** EXERCISE REQUIREMENTS **
Check the material that follows and say how many lines include the string "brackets", giving the number alone.

** DATA BELOW **
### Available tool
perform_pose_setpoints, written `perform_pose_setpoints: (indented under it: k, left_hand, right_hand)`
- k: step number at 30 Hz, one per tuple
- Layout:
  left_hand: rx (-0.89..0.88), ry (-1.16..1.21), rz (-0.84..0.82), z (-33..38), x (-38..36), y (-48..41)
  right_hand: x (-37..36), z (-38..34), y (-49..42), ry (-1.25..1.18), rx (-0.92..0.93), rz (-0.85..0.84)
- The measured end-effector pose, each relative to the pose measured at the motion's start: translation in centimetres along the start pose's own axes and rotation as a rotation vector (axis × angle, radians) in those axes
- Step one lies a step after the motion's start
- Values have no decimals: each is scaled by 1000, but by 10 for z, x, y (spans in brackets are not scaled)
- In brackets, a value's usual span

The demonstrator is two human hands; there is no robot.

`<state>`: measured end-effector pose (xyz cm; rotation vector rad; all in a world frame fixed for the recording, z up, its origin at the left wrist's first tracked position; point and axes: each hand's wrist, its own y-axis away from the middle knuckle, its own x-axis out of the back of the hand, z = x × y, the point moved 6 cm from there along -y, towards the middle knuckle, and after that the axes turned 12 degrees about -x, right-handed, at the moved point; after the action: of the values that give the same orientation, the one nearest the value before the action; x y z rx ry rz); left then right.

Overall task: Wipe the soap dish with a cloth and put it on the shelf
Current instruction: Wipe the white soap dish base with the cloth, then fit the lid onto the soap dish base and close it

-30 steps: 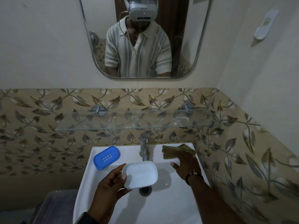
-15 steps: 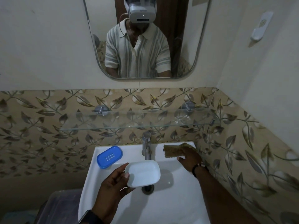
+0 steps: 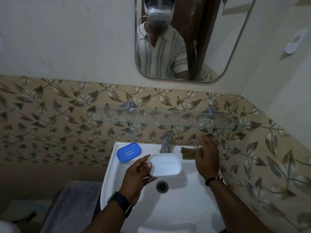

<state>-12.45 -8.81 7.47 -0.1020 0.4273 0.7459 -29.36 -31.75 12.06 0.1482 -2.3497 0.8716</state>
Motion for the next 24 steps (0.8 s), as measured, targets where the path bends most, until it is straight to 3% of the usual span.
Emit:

** PROBLEM SOLUTION **
2